Mas Joaquim de Carvalho também percebe que este acento na liberdade pessoal poderia levar a um dualismo entre a Sociedade e o Estado (e de uma forma mais particular entre a política e a economia) daí que coloque algumas interrogações:


Há na neutralidade do liberalismo, como dizia, salvo erro, Oliveira Martins, a liberdade de morrer de fome e na zona que o século XIX considerou apolítica, isto é, a esfera económica, um dualismo que a justiça e o interesse público aconselham que cesse, tornando-a política e estatizada?
Se assim é, que se não tome a parte pelo todo, se não confunda o revestimento com a essência, se não façam calar aquelas vozes que querem que a economia da prosperidade do século XIX se não volva no nosso século em economia de miséria.

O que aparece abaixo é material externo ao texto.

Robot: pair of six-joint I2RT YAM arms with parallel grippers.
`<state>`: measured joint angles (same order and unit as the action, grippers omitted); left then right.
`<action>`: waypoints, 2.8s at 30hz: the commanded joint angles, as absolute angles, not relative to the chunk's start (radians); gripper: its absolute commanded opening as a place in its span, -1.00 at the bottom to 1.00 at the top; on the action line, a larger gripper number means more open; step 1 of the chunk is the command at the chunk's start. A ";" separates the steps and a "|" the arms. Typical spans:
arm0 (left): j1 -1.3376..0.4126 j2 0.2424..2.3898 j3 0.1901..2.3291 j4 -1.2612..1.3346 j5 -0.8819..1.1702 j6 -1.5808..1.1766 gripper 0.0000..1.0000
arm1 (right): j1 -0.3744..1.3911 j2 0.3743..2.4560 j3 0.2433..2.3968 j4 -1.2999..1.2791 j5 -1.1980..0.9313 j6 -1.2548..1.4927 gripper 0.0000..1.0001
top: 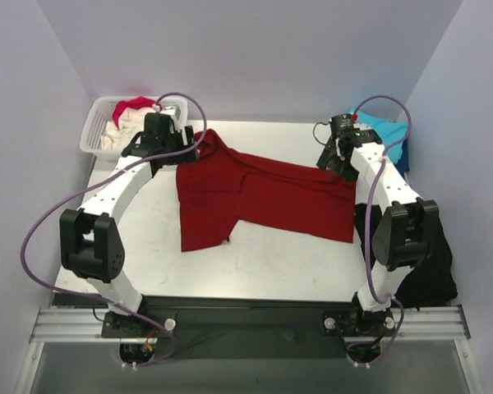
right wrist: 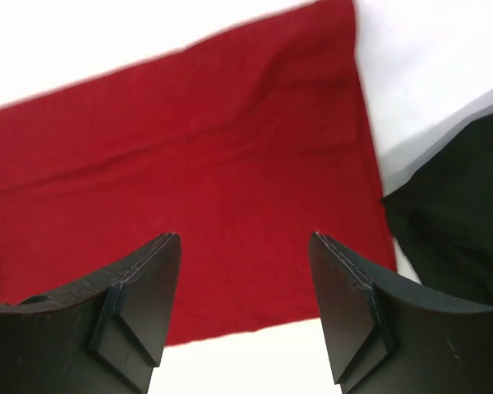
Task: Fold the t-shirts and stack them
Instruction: Flatten out the tshirt
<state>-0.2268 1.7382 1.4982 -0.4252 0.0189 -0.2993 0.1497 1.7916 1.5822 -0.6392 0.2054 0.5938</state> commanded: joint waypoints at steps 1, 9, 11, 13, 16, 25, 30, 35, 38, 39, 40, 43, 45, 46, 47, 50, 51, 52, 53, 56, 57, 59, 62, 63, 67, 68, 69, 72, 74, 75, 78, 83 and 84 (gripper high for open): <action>-0.232 1.634 1.309 -0.538 0.063 -0.365 0.65 | 0.187 1.724 1.522 -0.675 0.215 0.620 0.27; -0.235 1.411 0.994 -0.606 0.078 -0.515 0.67 | 0.213 1.655 1.391 -0.673 0.169 0.653 0.26; -0.236 1.364 0.948 -0.618 0.081 -0.540 0.65 | 0.219 1.641 1.368 -0.672 0.166 0.658 0.25; -0.233 1.344 0.919 -0.640 0.093 -0.571 0.63 | 0.222 1.629 1.349 -0.672 0.166 0.664 0.25; -0.235 1.362 0.911 -0.676 0.118 -0.594 0.54 | 0.229 1.612 1.332 -0.672 0.164 0.670 0.24; -0.287 1.370 0.822 -0.664 0.103 -0.640 0.37 | 0.232 1.583 1.282 -0.670 0.167 0.676 0.23; -0.313 1.393 0.802 -0.653 0.072 -0.658 0.39 | 0.230 1.575 1.273 -0.670 0.170 0.681 0.22; -0.336 1.442 0.808 -0.646 0.026 -0.673 0.39 | 0.229 1.574 1.278 -0.670 0.172 0.684 0.22; -0.344 1.463 0.816 -0.637 0.008 -0.686 0.40 | 0.230 1.574 1.279 -0.670 0.170 0.686 0.22; -0.344 1.469 0.819 -0.635 0.008 -0.684 0.40 | 0.230 1.575 1.279 -0.670 0.170 0.686 0.21; -0.345 1.480 0.822 -0.631 -0.024 -0.687 0.40 | 0.230 1.575 1.278 -0.672 0.170 0.684 0.21; -0.345 1.502 0.825 -0.621 -0.037 -0.687 0.39 | 0.229 1.574 1.272 -0.670 0.172 0.684 0.21; -0.347 1.511 0.824 -0.612 -0.040 -0.689 0.39 | 0.229 1.575 1.269 -0.670 0.172 0.686 0.21; -0.348 1.520 0.822 -0.608 -0.043 -0.690 0.38 | 0.229 1.575 1.269 -0.672 0.172 0.684 0.21; -0.351 1.525 0.821 -0.604 -0.044 -0.693 0.37 | 0.227 1.577 1.269 -0.670 0.172 0.681 0.21; -0.356 1.545 0.819 -0.588 -0.043 -0.693 0.27 | 0.227 1.583 1.270 -0.670 0.173 0.681 0.20; -0.359 1.555 0.821 -0.581 -0.038 -0.693 0.21 | 0.227 1.583 1.272 -0.670 0.173 0.680 0.20; -0.359 1.560 0.824 -0.583 -0.037 -0.693 0.08 | 0.226 1.586 1.272 -0.670 0.173 0.680 0.20; -0.362 1.566 0.825 -0.581 -0.035 -0.693 0.01 | 0.224 1.586 1.273 -0.670 0.172 0.678 0.20; -0.370 1.574 0.830 -0.581 -0.037 -0.690 -0.19 | 0.221 1.588 1.275 -0.670 0.172 0.676 0.19; -0.373 1.580 0.833 -0.583 -0.040 -0.689 -0.22 | 0.221 1.586 1.275 -0.670 0.172 0.678 0.19; -0.377 1.588 0.836 -0.589 -0.044 -0.686 -0.24 | 0.219 1.580 1.275 -0.670 0.172 0.678 0.18; -0.387 1.603 0.845 -0.606 -0.058 -0.683 -0.24 | 0.212 1.565 1.269 -0.670 0.172 0.681 0.18; -0.391 1.614 0.848 -0.618 -0.066 -0.683 -0.24 | 0.210 1.563 1.267 -0.670 0.172 0.680 0.18; -0.402 1.629 0.859 -0.643 -0.078 -0.680 -0.31 | 0.204 1.543 1.252 -0.672 0.170 0.683 0.18; -0.403 1.629 0.859 -0.643 -0.077 -0.680 -0.36 | 0.201 1.539 1.244 -0.670 0.169 0.684 0.17; -0.403 1.620 0.859 -0.646 -0.078 -0.678 -0.46 | 0.199 1.536 1.241 -0.670 0.166 0.683 0.17; -0.403 1.594 0.876 -0.669 -0.101 -0.678 -1.00 | 0.198 1.525 1.220 -0.669 0.163 0.683 0.16; -0.399 1.579 0.891 -0.690 -0.115 -0.669 -1.00 | 0.195 1.510 1.203 -0.672 0.160 0.684 0.16; -0.397 1.557 0.913 -0.712 -0.141 -0.669 -1.00 | 0.195 1.503 1.180 -0.672 0.153 0.683 0.16; -0.376 1.514 0.949 -0.753 -0.211 -0.650 -1.00 | 0.195 1.468 1.134 -0.673 0.138 0.686 0.16; -0.270 1.470 1.009 -0.785 -0.297 -0.582 -1.00 | 0.196 1.413 1.006 -0.678 0.112 0.703 0.17; -0.244 1.463 1.009 -0.776 -0.301 -0.568 -1.00 | 0.199 1.408 0.994 -0.678 0.107 0.707 0.17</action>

Talvez a questão – e nisso PA parece andar no certo – seja de facto, em última instância, religiosa, e embora não seja possível abordá-la aqui é talvez útil e educativo recordar uma distinção que nas suas Noções Elementares de Filosofia Geral, o nosso Silvestre Pinheiro Ferreira faz entre a concepção clássica de divindade formadora (arquitecto) e a concepção cristã de divindade criadora.
Ou seja, em perceber que o verdadeiramente extraordinário sobre o Deus cristão é ser um Deus ´ordinário´: um Deus humilde que respeita a diversidade das leis.

Quem sabe não seja de todo abusivo dizer que o Deus Biblico é um deus secular e um deus sagrado, isto é, um Deus que revela o seu mistério mas que ao mesmo tempo também respeita as leis naturais, reconhecendo autonomia parcial à sua criação e de forma especial ao homem. O Deus cristão é por certo um Deus que intervém por acções extraordinárias mas a sua intervenção normal e essencial faz-se através da providência ordinária. O que verdadeiramente diferencia a ordem "espontânea" do socialismo do capitalismo é que o capitalismo apela mais a um deus ´ordinário´ e a pessoas comuns e o socialismo a uma actuação à margem das leis, ou pelo menos acima das regras comuns. Já o socialismo, assim como as diversas formas de o nacional-socialismo, revestem de Providência Extraordinária os seus ´génios´ de que o culto da personalidade é apenas um sintoma.